## Task requirements:
Which lines of the data contain the string "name"? Copy every one of them.

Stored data
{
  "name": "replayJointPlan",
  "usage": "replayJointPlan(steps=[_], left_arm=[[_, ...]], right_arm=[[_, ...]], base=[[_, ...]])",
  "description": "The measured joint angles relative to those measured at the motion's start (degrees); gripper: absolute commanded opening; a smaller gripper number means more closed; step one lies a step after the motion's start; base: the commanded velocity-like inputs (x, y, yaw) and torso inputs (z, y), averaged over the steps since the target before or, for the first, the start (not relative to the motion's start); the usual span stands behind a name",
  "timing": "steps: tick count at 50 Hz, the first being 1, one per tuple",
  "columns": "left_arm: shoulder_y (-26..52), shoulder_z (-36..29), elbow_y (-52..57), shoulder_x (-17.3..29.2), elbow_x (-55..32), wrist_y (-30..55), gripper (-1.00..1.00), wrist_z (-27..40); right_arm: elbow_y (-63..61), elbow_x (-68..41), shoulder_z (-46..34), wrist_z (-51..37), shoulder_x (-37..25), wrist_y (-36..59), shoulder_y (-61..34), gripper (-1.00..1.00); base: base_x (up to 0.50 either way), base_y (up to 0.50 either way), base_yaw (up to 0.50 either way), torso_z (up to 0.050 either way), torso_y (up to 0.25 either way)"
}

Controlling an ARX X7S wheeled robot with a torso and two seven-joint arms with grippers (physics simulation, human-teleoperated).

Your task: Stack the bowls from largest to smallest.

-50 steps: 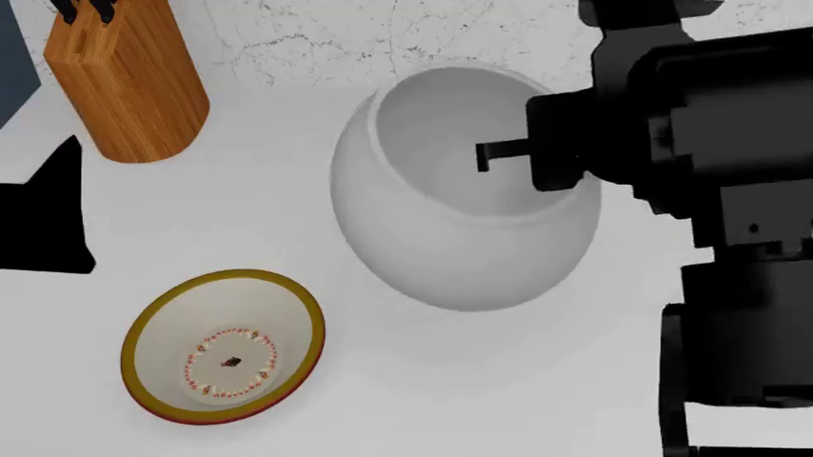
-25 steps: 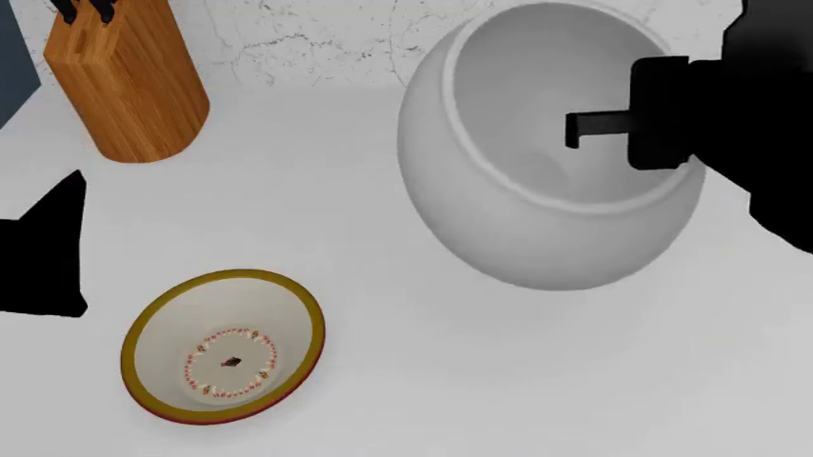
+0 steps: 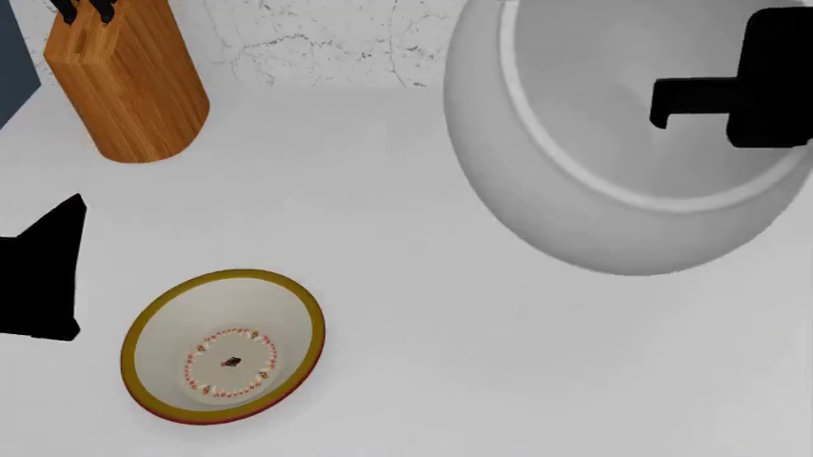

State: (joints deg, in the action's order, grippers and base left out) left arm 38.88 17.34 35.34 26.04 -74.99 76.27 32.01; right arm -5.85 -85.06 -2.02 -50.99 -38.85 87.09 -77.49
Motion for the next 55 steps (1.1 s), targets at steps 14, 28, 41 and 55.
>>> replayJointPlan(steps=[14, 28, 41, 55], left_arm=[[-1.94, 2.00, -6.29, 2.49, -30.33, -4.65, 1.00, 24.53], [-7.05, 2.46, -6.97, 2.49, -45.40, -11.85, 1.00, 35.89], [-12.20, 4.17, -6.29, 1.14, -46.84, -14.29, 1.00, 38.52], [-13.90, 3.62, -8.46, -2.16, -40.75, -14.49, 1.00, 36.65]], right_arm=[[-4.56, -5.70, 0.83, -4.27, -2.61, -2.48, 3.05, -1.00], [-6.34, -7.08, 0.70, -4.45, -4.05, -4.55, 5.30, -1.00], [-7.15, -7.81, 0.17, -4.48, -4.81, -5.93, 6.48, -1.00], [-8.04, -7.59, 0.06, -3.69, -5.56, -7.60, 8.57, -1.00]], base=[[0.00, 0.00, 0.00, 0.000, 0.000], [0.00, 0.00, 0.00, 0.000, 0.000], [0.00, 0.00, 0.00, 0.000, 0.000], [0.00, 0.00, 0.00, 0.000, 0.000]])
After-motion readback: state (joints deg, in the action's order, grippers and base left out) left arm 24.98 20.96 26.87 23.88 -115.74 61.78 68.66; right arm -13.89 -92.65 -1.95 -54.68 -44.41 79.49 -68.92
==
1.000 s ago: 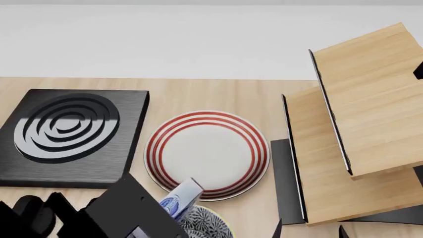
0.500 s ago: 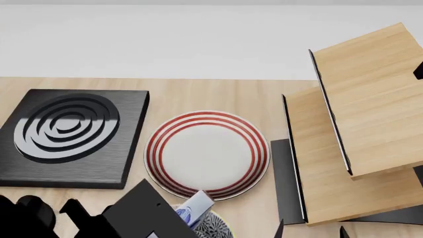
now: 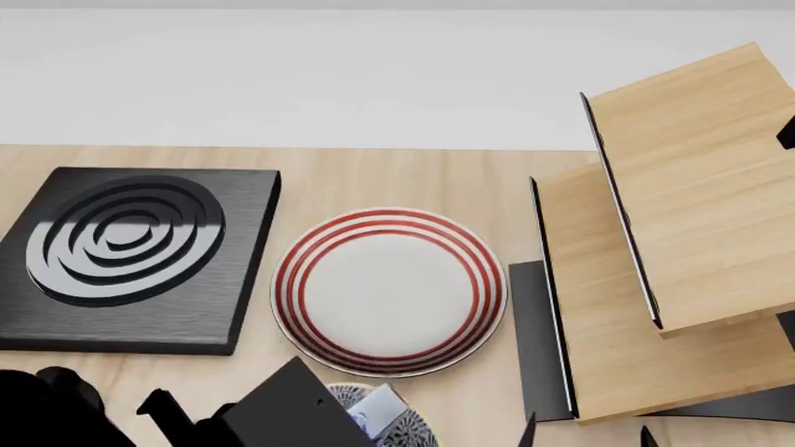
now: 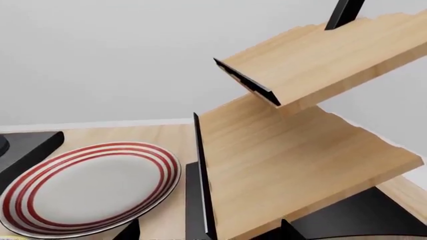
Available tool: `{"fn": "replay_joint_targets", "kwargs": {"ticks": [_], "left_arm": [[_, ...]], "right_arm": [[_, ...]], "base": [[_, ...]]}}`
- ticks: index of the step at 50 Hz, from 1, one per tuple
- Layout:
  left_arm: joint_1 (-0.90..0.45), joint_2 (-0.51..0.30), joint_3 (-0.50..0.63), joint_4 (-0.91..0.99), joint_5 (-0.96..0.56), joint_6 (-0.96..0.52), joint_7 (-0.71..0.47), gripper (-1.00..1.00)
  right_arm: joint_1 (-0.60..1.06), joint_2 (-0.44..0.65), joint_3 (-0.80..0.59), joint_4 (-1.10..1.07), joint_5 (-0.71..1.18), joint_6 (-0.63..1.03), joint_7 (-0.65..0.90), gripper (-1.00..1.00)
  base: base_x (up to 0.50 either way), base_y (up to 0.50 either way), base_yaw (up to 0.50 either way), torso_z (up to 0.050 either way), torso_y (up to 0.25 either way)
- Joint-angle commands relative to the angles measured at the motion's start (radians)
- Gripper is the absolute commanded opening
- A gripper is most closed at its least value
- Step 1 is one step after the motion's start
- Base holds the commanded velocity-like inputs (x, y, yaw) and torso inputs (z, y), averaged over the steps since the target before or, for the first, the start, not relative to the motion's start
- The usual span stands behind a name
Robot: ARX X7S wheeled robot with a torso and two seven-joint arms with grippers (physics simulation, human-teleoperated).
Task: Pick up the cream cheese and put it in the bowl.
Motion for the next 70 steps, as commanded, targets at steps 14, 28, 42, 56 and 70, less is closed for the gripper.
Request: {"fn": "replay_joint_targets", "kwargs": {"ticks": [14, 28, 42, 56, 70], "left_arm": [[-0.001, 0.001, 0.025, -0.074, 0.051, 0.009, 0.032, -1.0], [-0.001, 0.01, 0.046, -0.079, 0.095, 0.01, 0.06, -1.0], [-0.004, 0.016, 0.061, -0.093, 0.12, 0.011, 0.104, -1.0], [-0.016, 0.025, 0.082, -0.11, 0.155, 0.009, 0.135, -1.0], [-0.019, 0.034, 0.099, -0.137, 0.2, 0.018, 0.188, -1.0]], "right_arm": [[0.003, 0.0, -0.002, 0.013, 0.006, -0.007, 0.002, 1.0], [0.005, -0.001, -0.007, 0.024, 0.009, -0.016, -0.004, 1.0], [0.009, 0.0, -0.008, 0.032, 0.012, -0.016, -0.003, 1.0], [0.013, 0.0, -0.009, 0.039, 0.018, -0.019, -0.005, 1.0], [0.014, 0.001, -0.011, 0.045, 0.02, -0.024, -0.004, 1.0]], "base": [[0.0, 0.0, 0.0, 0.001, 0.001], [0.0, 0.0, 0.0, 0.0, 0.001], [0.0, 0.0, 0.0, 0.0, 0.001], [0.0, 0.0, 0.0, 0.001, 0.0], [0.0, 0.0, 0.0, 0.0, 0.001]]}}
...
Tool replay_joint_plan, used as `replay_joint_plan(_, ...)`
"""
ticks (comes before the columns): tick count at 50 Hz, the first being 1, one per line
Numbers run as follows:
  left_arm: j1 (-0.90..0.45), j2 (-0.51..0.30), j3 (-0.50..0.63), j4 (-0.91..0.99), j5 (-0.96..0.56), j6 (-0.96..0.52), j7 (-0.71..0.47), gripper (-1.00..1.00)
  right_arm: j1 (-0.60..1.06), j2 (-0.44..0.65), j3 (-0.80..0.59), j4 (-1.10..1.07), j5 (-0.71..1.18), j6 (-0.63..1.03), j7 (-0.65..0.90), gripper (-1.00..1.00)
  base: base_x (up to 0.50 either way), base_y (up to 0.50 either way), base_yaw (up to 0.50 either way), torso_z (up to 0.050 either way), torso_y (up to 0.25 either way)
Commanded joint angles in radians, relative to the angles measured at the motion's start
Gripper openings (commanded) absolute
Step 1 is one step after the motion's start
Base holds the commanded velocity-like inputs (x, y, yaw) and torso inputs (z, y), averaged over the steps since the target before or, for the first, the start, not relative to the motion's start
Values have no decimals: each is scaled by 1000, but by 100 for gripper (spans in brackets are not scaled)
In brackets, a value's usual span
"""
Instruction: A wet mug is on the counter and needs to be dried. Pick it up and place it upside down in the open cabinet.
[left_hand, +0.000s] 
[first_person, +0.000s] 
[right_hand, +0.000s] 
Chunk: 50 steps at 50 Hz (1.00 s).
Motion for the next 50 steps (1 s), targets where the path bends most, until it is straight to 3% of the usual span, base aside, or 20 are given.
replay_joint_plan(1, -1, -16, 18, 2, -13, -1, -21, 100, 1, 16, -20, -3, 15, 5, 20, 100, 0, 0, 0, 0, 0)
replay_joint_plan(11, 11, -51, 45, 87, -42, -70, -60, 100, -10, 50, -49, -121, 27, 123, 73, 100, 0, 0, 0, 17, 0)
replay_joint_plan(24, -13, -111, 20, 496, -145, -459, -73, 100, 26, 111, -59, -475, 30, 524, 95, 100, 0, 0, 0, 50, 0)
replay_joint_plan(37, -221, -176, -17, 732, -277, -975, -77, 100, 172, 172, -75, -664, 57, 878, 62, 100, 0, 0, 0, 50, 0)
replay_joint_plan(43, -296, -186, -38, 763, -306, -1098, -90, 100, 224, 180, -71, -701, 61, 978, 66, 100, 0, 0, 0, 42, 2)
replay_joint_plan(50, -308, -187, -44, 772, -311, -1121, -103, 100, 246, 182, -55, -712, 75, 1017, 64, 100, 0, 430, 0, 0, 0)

## Response to this exercise:
  "name": "replayJointPlan",
  "description": "The measured joint angles relative to those measured at the motion's start (degrees); gripper: absolute commanded opening; a smaller gripper number means more closed; step one lies a step after the motion's start; base: the commanded velocity-like inputs (x, y, yaw) and torso inputs (z, y), averaged over the steps since the target before or, for the first, the start (not relative to the motion's start); the usual span stands behind a name",
- The usual span stands behind a name

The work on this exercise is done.